Vertice Asean: si discute di economia e si trascurano i diritti umani
di Weena Kowitwanij
Siglato un accordo di libero commercio tra Stati Asean con Australia e Nuova Zelanda. Ma non si vuole affrontare davvero l’emergenza dei Rohingya, costretti a fuggire dal Myanmar che li perseguita ma cui nessuno dà accoglienza.

Bangkok (AsiaNews) – Nel primo giorno del 14mo summit a Cha-am, provincia di Hua Hin (Thailandia), i 10 Paesi dell’Asean parlano di economia e di accordi commerciali, ma restano del tutto dimenticati i diritti  umani e la drammatica situazione dei Rohingya.

I Paesi Asean (Indonesia, Malaysia, Filippine, Thailandia, Singapore, Laos, Vietnam, Myanmar, Brunei e Cambogia), hanno stabilito una zona di libero commercio esente da dazi con Australia e Nuova Zelanda, che si stima possa far crescere l’economia dei 12 Stati di oltre 48 miliardi di dollari entro il 2020. Un accordo simile già esiste tra i Paesi Asean, come pure tra loro e Giappone, Cina e Corea del Sud.

L’obiettivo è l’istituzione entro il 2015 di un mercato unico nell’Asean, simile a quello dell’Unione europea, per competere con Cina e India.

Ma l’emergenza per la crisi finanziaria globale, che ha colpito anche economie sviluppate come Singapore, ha fatto dimenticare i diritti umani. Dal summit, riunito in una nota località balneare a sud di Bangkok, è attesa una decisione concreta sul dramma dei Rohingya, la popolazione che fugge dal Myanmar dove è perseguitata e si rifugia in Thailandia, Malaysia e Indonesia. A dicembre l’esercito tailandese ha respinto centinaia di loro dalle coste e li ha portati su barconi senza motore a morire in mare aperto. In questo periodo di crisi, nessun Paese offre loro accoglienza.

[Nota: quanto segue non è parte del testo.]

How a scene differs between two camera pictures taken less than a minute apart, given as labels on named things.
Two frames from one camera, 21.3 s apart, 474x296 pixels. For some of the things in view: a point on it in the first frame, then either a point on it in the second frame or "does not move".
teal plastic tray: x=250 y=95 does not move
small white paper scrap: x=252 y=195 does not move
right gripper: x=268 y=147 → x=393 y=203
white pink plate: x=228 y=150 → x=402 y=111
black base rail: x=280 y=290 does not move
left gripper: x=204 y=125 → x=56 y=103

Oggi il Myanmar ha detto che accetta il ritorno dei profughi, ma solo se si riconoscono come bengalesi che abitano in Myanmar, invece che cittadini birmani. Il governo rifiuta di riconoscere che esista una etnia minoritaria Rohingya, sebbene ci abiti da oltre mille anni. Ma i profughi non vogliono certo tornare dove sono perseguitati, resi apolidi senza diritto di sposarsi, avere residenza e lavoro.

Mamut Hudsen, profugo Rohingya cinquantenne, spiega ad AsiaNews che lui, moglie e 4 figli, nel Myanmar settentrionale vicino al Bangladesh, lavorano “nei campi di riso, senza avere nemmeno abbastanza da mangiare ogni giorno. Siamo senza speranza”.

Il giovane Hamit Dusun ricorda che “non abbiamo diritti [in Myanmar], né accesso all’istruzione o alle cure mediche. Sono nato ad Aragan con origini bengalesi, ma la mia Patria mi nega la cittadinanza”.

La loro fuga disperata è un buon affare per molti. Pakorn Pungnetre racconta che i mediatori tailandesi chiedono circa 250 dollari a persona per un viaggio (nave, cibo, acqua, farmaci e carburante) dal Bangladesh (dove fuggono via terra) in Thailandia o Malaysia, su barconi che impiegano almeno 15 giorni per coprire gli oltre 1.000 chilometri.

Esperti osservano che in materia di diritti i Paesi Asean hanno sempre praticato una non ingerenza negli affari interni altrui e cercato soluzioni concordi.

Surin Pitsuwan, segretario generale dell’Asean, ha confermato lo stallo sul problema, dicendo che questi giorni ci sarà solo “l’inizio di una seria ricerca di una soluzione”.